Recent studies have shown that fusing multi-modal neuroimaging data can improve the performance of Alzheimer's Disease (AD) diagnosis. However, most existing methods simply concatenate features from each modality without appropriate consideration of the correlations among multi-modalities. Besides, existing methods often employ feature selection (or fusion) and classifier training in two independent steps without consideration of the fact that the two pipelined steps are highly related to each other. Furthermore, existing methods that make prediction based on a single classifier may not be able to address the heterogeneity of the AD progression. To address these issues, we propose a novel AD diagnosis framework based on latent space learning with ensemble classifiers, by integrating the latent representation learning and ensemble of multiple diversified classifiers learning into a unified framework. To this end, we first project the neuroimaging data from different modalities into a common latent space, and impose a joint sparsity constraint on the concatenated projection matrices. Then, we map the learned latent representations into the label space to learn multiple diversified classifiers and aggregate their predictions to obtain the final classification result. Experimental results on the Alzheimer's Disease Neuroimaging Initiative (ADNI) dataset show that our method outperforms other state-of-the-art methods.

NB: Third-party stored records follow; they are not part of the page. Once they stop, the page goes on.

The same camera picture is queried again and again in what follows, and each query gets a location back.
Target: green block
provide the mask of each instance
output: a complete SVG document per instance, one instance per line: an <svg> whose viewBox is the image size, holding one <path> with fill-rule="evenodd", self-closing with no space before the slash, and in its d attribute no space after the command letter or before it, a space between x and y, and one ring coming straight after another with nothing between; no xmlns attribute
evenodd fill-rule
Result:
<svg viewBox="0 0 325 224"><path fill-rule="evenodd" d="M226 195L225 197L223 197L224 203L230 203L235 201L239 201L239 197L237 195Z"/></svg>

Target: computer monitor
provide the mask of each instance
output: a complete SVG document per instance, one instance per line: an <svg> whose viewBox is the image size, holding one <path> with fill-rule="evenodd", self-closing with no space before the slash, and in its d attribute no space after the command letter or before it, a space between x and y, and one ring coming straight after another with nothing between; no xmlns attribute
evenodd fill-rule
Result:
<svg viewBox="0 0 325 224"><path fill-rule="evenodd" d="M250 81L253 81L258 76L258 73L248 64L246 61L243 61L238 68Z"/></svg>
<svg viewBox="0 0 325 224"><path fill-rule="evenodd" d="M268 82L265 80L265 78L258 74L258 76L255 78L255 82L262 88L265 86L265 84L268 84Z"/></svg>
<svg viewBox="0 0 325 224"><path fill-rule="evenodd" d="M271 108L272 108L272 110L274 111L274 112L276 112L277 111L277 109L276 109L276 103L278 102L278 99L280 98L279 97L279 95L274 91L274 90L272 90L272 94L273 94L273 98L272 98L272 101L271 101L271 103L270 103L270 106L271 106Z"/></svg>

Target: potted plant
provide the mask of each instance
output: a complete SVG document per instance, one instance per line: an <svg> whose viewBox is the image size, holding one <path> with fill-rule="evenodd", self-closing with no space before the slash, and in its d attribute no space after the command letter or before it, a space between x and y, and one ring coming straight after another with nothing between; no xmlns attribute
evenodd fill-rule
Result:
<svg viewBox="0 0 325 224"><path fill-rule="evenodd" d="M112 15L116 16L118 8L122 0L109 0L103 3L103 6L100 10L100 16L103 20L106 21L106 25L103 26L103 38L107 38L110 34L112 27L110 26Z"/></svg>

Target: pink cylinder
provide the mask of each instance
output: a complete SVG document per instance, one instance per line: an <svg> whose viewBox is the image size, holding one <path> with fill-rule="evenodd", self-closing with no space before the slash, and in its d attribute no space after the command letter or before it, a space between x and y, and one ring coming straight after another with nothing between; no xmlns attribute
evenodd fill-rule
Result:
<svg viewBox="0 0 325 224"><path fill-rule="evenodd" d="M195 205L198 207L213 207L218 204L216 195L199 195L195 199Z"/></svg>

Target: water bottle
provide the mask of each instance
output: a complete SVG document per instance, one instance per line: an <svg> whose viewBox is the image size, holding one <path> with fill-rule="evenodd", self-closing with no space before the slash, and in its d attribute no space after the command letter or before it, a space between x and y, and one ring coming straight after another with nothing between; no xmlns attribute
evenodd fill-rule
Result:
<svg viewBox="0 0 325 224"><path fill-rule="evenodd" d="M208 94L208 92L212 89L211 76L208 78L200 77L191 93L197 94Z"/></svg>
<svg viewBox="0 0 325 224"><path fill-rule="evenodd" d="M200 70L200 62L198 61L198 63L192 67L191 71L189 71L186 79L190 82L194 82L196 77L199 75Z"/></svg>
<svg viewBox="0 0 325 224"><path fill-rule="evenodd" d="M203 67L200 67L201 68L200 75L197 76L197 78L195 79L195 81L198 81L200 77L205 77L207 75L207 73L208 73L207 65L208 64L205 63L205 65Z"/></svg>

最近的研究表明,融合多模态神经影像数据可以提高阿尔茨海默病(AD)诊断的性能。然而,大多数现有方法只是简单地拼接来自每个模态的特征,而没有适当考虑多模态之间的相关性。此外,现有方法通常在两个独立的步骤中进行特征选择(或融合)和分类器训练,而没有考虑到这两个流水线步骤彼此高度相关这一事实。此外,基于单个分类器进行预测的现有方法可能无法解决AD进展的异质性问题。为了解决这些问题,我们提出了一种基于潜在空间学习和集成分类器的新型AD诊断框架,将潜在表示学习和多个多样化分类器的集成学习整合到一个统一的框架中。为此,我们首先将来自不同模态的神经影像数据投影到一个共同的潜在空间中,并对拼接后的投影矩阵施加联合稀疏约束。然后,我们将学习到的潜在表示映射到标签空间中,以学习多个多样化分类器,并聚合它们的预测结果以获得最终的分类结果。在阿尔茨海默病神经影像倡议(ADNI)数据集上的实验结果表明,我们的方法优于其他现有先进方法。